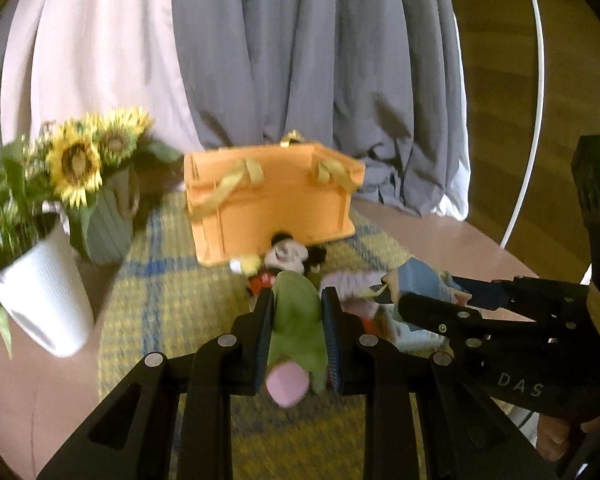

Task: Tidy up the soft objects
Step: 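Lift both held toys and carry them over the orange crate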

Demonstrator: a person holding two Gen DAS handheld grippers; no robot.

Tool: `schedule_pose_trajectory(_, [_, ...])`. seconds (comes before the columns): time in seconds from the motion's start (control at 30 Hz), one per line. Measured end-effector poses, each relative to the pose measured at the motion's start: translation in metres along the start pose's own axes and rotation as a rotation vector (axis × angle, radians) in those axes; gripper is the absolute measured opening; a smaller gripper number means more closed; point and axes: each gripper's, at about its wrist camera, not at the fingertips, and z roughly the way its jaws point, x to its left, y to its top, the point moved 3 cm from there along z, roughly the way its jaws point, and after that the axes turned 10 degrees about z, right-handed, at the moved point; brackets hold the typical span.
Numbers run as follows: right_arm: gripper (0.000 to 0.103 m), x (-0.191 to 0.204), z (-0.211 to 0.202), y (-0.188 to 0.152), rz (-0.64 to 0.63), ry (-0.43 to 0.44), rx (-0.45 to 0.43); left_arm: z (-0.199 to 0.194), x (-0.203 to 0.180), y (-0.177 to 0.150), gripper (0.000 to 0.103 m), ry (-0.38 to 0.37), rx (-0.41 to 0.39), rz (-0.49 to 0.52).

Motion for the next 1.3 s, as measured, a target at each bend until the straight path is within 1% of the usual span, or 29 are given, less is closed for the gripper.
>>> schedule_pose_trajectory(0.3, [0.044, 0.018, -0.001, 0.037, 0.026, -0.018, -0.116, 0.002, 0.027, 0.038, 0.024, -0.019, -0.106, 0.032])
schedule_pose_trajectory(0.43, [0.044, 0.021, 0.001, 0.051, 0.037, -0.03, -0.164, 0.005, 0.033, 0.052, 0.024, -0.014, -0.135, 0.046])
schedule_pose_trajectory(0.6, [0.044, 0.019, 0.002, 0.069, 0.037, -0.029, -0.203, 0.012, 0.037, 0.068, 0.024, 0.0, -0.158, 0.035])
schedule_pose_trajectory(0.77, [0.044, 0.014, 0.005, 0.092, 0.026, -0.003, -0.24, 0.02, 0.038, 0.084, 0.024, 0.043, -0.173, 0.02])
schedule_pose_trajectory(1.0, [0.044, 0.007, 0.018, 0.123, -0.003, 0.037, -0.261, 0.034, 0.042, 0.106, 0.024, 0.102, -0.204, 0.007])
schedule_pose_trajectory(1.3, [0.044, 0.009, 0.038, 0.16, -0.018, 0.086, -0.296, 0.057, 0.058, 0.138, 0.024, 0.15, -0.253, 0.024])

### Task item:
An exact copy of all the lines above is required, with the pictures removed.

### Answer for this exercise:
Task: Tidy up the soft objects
Step: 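Lift both held toys and carry them over the orange crate
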
Demonstrator: a person holding two Gen DAS handheld grippers; no robot.

Tool: `schedule_pose_trajectory(_, [_, ...])`. seconds (comes before the columns): time in seconds from the motion's start (control at 30 Hz), one per line. Measured end-effector poses, each relative to the pose measured at the motion's start: translation in metres along the start pose's own axes and rotation as a rotation vector (axis × angle, radians) in those axes; gripper is the absolute measured opening; a smaller gripper number means more closed; point and axes: each gripper's, at about its wrist camera, not at the fingertips, and z roughly the way its jaws point, x to its left, y to its top, the point moved 3 cm from there along z, roughly the way its jaws point, and after that the axes turned 10 degrees about z, right-handed, at the moved point; brackets hold the typical span.
Numbers run as follows: right_arm: gripper (0.000 to 0.103 m), x (-0.191 to 0.204), z (-0.211 to 0.202), y (-0.188 to 0.152), rz (-0.64 to 0.63), ry (-0.43 to 0.44), rx (-0.45 to 0.43); left_arm: z (-0.199 to 0.194), x (-0.203 to 0.180), y (-0.177 to 0.150), gripper (0.000 to 0.103 m), ry (-0.38 to 0.37), rx (-0.41 to 0.39), rz (-0.49 to 0.52).

Motion for the next 1.3 s, as measured, a target at each bend until the straight path is within 1% of the usual span, or 29 are given, less is closed for the gripper.
>>> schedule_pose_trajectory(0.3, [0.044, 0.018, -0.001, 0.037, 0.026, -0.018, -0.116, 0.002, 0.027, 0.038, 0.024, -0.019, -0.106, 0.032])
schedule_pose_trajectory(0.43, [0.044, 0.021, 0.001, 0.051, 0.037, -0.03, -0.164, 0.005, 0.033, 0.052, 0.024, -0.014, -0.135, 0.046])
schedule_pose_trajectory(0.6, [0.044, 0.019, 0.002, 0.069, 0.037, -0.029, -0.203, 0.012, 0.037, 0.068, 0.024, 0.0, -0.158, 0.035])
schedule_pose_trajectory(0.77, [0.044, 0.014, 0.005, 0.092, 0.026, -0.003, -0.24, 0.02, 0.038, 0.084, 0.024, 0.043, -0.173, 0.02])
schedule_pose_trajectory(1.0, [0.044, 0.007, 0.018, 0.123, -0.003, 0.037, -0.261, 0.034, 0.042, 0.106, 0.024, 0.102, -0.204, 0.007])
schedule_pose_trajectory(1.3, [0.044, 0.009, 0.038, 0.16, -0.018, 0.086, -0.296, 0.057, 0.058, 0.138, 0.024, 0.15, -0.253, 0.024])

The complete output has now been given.